Judith Boyd, who recently joined Cohen for another book signing and public conversation in Chicago, is definitely on the list. “I love Judith, and I’m excited to come to Denver," he says. "We’ve been friends for years.”
He first learned of Boyd through her Style Crone blog. “I started to see women also beginning to start their own platforms,” Cohen explains. “For me, clothes and style go deeper than the superficial relations people have with the industry. She did a series called 'What to Wear to Chemo' about dressing to support her husband, who was being treated for cancer. It had a depth, a soul to what she was doing. Instead of solely posting what she was wearing without any message, this was something really authentic. She was doing it to heal from a painful situation, and she let herself be vulnerable by sharing that.
“And then to see how she's blossomed since. She’s a wonderful person — I’ve always loved her spirit,” Cohen adds. “I try to follow things online that make me joyful, and she has such a positive message. She’s been so encouraging of my work.

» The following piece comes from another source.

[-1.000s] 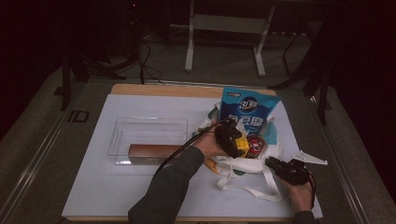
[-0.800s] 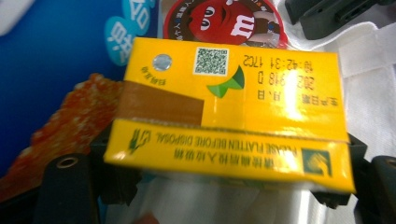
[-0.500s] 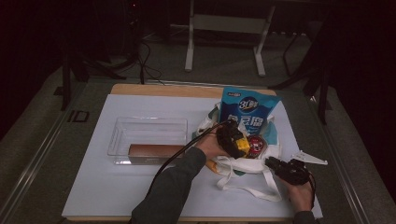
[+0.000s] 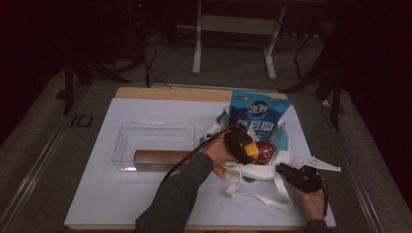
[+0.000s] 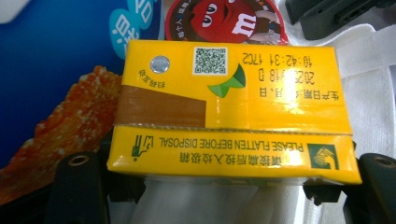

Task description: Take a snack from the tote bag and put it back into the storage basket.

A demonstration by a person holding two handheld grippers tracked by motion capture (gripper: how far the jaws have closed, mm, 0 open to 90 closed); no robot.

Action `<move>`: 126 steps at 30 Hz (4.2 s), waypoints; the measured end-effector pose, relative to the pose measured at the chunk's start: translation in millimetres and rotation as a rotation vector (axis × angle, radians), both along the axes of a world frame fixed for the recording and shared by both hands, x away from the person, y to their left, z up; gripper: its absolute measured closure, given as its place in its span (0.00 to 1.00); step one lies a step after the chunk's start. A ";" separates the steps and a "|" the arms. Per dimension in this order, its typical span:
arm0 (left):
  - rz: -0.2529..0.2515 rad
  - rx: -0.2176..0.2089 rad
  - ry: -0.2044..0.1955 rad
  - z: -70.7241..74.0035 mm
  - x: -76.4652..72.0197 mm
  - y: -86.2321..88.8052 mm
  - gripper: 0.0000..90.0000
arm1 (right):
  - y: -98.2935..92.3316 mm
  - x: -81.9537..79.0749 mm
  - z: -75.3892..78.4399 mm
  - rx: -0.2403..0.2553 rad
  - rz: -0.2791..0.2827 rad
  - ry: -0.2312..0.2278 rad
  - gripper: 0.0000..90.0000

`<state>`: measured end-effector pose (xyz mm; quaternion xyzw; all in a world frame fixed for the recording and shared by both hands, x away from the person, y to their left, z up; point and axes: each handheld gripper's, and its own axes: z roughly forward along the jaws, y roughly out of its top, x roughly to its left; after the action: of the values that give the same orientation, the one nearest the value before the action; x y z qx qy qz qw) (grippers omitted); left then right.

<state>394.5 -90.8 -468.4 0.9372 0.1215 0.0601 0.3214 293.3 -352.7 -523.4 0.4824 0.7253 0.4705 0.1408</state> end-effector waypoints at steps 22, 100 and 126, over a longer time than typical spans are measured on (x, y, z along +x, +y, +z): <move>0.013 -0.064 -0.050 42.4 -5.9 30.0 0.32 | 0.2 0.2 -0.6 -0.001 -0.001 0.002 0.79; 0.201 -0.126 -0.113 104.2 -18.9 161.9 0.32 | 0.3 0.0 -1.9 0.003 -0.005 0.002 0.79; 0.319 -0.111 -0.109 99.3 -17.4 195.5 0.32 | 0.3 -0.4 -2.0 0.006 -0.006 0.003 0.79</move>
<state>377.1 104.7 -369.0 0.8821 0.2542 0.1542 0.3653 292.9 -352.4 -525.3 0.4859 0.7227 0.4713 0.1397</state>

We see each other in New York a lot.”
The book they’ll discuss together, Advanced Love, was a leap for Cohen after two books focusing mainly on women over seventy. “I was thinking about a new project, and had been collecting photos of couples,” he discloses. “I wanted to do a project that would bring a positive message to older people in a time when things seem so much more divisive and negative. We’re inundated with things happening with the planet, and I wanted to make a hopeful message about love. As I continued to look for and research my books, I ran into more and more couples over many years of travel.”
Examining older couples opened up new avenues of discourse for Cohen. “It’s a diverse picture of love between people from different backgrounds and sexual orientations. It’s more about love, companionship and also about loss — how you move on,” he says. “And in some cases, while in their eighties and nineties, a lot had lost their partners and found new love. It’s nice to focus on another aspect of aging that’s not purely about fashion.”
After all his experience embedding with older people, does Cohen have any advice for how younger folks can up their fashion game? “It’s really about listening to yourself and doing what makes you feel joyful,” he says. “It’s about not being afraid to do what you want to do, and having the freedom to express yourself and not worry about other people.
“After all, if you’re not going to do it now, when are you going to do it?”
Advanced Style blogger Ari Seth Cohen and co-host Judith Boyd of the Style Crone introduce Cohen's new book, Advanced Love (Abrams, $29.99), from 5 to 9 p.m. Thursday, November 14, at Wild Flowers, 1201 Madison Street.